Some final conclusions

  1. Harmful gateways effects exist mostly in the imagination – or grossly over-interpreted observational data. It is hard to imagine how they work, why people would go there, and involves believing a simplistic sequential, ‘causal chaining’ model of normal teenage experimentation.
  2. Beneficial gateway effects arise from having a functionally credible low-risk alternative to the dominant high risk product, which people can substitute for. These gateways are much more plausible because they involve much more rationale self-interested transitions.

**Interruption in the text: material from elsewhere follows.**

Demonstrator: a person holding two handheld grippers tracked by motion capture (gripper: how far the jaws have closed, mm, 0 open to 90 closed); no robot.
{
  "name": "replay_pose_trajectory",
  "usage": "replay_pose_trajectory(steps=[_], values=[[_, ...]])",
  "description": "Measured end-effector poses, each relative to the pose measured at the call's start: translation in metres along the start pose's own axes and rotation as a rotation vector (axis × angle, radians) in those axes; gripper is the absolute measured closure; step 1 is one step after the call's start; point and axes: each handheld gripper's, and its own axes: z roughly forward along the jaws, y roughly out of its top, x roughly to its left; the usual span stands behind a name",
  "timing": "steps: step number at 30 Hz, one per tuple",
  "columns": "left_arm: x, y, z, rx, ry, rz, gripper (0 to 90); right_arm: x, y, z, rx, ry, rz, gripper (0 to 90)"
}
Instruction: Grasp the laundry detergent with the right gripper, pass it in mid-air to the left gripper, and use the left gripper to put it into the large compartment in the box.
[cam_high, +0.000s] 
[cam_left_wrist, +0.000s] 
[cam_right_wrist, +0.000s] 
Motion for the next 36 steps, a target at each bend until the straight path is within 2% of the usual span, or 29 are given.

  3. Harmful gateways are mostly used as an unanswerable distracting challenge to harm reduction development people don’t like for other reasons – they are mainly a campaigning tactic. When gateways effects are shown to be overwhelmingly positive, as with snus in Sweden, these campaigners do not change their view.
  4. Children should not be used as ‘policy hostages’ by campaigners and used to hold adults to ransom by denying them products and pathways that would help them. We should create the right adult society and kids will initiate themselves into that. It shouldn’t work the other way around. Almost any adult behaviour can be challenged by reference to ‘think of the children…’ arguments with unfalsifiable conjectures about what might go wrong.
  5. The compassionate society looks after the welfare of of those at greatest risk from smoking by giving them options to reduce their risk (at least not obstructing or banning them), being non-judgemental about recreational drug use per se (given we virtually all do it with alcohol or caffeine) and to be fully informed and not mislead by propaganda, excessive risk aversion, exaggerated fears etc. Those at greatest risk are adults still smoking as they enter middle age – e-cigs, snus and harm reduction strategies are critical for their welfare.
  6. In short, we should stop being infantile about children.